On 6/21/22 21:40, Gordon Messmer wrote:
On 6/21/22 13:10, Matthew Miller wrote:
Phoronix credits this to those distros shipping with P-state
Performance by default.
Yes, but I doubt that for several reasons: First, it's a claim without
evidence. That setting isn't the only difference between any two
systems tested. Second, the claim doesn't make any *sense*. Systems
with intel_pstate balanced aren't supposed to be noticeably slower for
sustained CPU intensive workloads. The intel_pstate driver is supposed
to scale the frequency up under load in the "balanced" configuration,
delivering performance when it is needed and power saving when it
isn't. Third, I can run their tests on my own system in an intel_pstate
performance mode and an intel_pstate balanced mode, and the test results
are nearly identical, which is the expected outcome.
I did some work this week to see if I could learn anything from
Phoronix's article [1], and came up pretty much dry. I cannot replicate
any of the differences that I would expect to be able to. More than
anything else, their results look like evidence of a bug in the Xeon
Platinum 8380.
In retrospect, the first thing that should have stood out to me when I
looked at this ~ 3 weeks ago (but which I missed) was that if I pull the
phoronix/pts container image and "run pts/compress-zstd" with
"Compression Level: 3, Long Mode", I get better results on my XPS 13
laptop than they did on their Xeon. And, while cpubenchmark.net does
suggest that my i5 CPU [2] has a better single-core test results than
the Xeon [3], the zstd test should not be limited to a single core. On
my laptop, top reported the zstd process typically using ~400% CPU time.
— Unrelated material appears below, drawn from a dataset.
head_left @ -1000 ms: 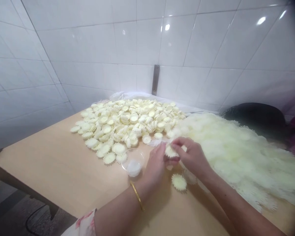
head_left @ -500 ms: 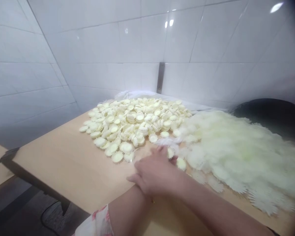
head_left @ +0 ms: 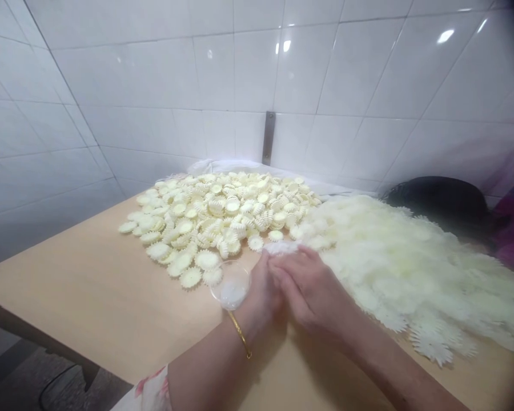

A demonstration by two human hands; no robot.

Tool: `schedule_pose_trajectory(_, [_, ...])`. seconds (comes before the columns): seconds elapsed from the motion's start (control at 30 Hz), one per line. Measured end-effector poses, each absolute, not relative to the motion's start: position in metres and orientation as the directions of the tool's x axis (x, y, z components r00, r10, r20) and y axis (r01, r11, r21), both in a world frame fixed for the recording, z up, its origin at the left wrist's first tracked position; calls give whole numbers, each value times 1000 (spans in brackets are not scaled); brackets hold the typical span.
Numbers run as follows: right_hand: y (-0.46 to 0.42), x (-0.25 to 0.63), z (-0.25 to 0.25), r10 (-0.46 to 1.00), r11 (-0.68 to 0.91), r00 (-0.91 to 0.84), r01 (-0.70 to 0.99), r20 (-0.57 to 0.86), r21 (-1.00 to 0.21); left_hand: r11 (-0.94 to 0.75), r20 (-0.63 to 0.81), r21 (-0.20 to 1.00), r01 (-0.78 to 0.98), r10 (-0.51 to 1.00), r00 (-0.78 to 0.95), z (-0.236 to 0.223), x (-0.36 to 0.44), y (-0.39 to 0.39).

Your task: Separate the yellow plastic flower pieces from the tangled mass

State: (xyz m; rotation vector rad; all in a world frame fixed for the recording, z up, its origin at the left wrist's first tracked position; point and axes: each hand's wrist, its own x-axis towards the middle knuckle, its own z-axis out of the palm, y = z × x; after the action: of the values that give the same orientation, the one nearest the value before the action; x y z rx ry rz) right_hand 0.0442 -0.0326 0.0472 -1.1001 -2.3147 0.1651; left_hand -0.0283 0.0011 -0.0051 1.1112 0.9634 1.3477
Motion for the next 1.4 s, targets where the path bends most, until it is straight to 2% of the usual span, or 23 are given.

The first thing I tried to reproduce was a difference between
"performance" and "powersave" settings in the intel_pstate cpufreq
driver. I used the zstd compression test on my only Intel CPU, which is
in my XPS 13 laptop. In the default Fedora WS configuration,
scaling_driver is intel_pstate, scaling_governor is powersave, and (I
believe) energy_performance_preference is balance_performance. In that
configuration, typical values for scaling_cur_freq were significantly
lower than typical values after changing energy_performance_preference
to performance, and scaling_governor to performance. So on this laptop,
I'm confident that the governor and EPP settings are behaving as
expected. But zstd benchmark results are essentially indistinguishable
when running in one mode vs the other, because the powersave mode for
the intel_pstate driver will scale CPU speed up on demand.
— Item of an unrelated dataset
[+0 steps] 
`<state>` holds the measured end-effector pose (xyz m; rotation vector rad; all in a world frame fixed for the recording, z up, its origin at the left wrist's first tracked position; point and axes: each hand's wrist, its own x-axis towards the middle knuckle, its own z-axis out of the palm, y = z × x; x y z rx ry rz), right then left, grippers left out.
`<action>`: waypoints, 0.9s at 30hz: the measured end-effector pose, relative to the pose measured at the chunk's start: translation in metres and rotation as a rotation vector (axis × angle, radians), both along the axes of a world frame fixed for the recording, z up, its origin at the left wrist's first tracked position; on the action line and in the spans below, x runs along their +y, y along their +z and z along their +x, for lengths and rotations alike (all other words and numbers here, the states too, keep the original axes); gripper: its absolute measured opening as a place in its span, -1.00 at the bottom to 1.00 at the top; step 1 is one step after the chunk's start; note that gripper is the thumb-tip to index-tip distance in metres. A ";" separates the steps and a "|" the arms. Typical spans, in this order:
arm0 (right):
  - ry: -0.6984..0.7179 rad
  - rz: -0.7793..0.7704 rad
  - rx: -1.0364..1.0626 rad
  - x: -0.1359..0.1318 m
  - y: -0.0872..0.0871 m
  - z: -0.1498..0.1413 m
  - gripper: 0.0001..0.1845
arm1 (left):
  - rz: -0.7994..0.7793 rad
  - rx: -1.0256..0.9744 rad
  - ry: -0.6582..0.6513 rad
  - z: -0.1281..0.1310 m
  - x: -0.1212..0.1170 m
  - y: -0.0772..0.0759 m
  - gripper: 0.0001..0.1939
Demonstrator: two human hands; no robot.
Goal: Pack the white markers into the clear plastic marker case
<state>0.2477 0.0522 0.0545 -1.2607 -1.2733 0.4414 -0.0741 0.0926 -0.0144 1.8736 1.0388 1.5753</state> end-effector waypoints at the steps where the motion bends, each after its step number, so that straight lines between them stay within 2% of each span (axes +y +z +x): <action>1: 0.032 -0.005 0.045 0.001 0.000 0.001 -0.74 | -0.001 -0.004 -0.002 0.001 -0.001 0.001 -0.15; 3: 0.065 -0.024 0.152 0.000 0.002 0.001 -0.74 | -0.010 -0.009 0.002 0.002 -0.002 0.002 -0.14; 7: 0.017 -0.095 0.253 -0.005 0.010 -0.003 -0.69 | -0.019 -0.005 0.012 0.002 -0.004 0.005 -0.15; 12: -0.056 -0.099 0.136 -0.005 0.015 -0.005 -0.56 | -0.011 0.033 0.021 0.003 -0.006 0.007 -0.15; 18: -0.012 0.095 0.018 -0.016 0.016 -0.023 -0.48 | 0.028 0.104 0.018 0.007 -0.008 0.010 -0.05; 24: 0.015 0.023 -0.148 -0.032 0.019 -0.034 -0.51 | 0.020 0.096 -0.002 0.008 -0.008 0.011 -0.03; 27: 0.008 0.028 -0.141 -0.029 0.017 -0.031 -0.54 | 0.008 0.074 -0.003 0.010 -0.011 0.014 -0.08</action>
In addition, phoronix has benchmarked Intel systems in the past [4] to
determine the effective difference between the intel_pstate powersave
and performance modes, and found minimal differences on an Intel i9 CPU.
I also tested the svt-av1 benchmark on this system in both modes, as
this was another CPU bound test that Phoronix reported as a significant
difference and attributed to the P-State governor setting. Again, I saw
no significant difference between performance and powersave results.
All of this suggests that the Xeon was simply not scaling up for these
tests. Given its large number of cores, perhaps the benchmarks weren't
putting enough load on the system to trigger scaling up. Or (as a
matter of *wild* speculation) maybe it was scaling up some cores, but
Linux was shuffling tasks between cores and "missing" the fast ones.
Whatever the case, the big differences between distributions reported by
Phoronix are probably limited to this class of CPUs.
If this is *normal* behavior for those CPUs, then maybe the Fedora
Server group would want to change the default governor, or emphasize the
importance of the CPU governor selection in their documentation.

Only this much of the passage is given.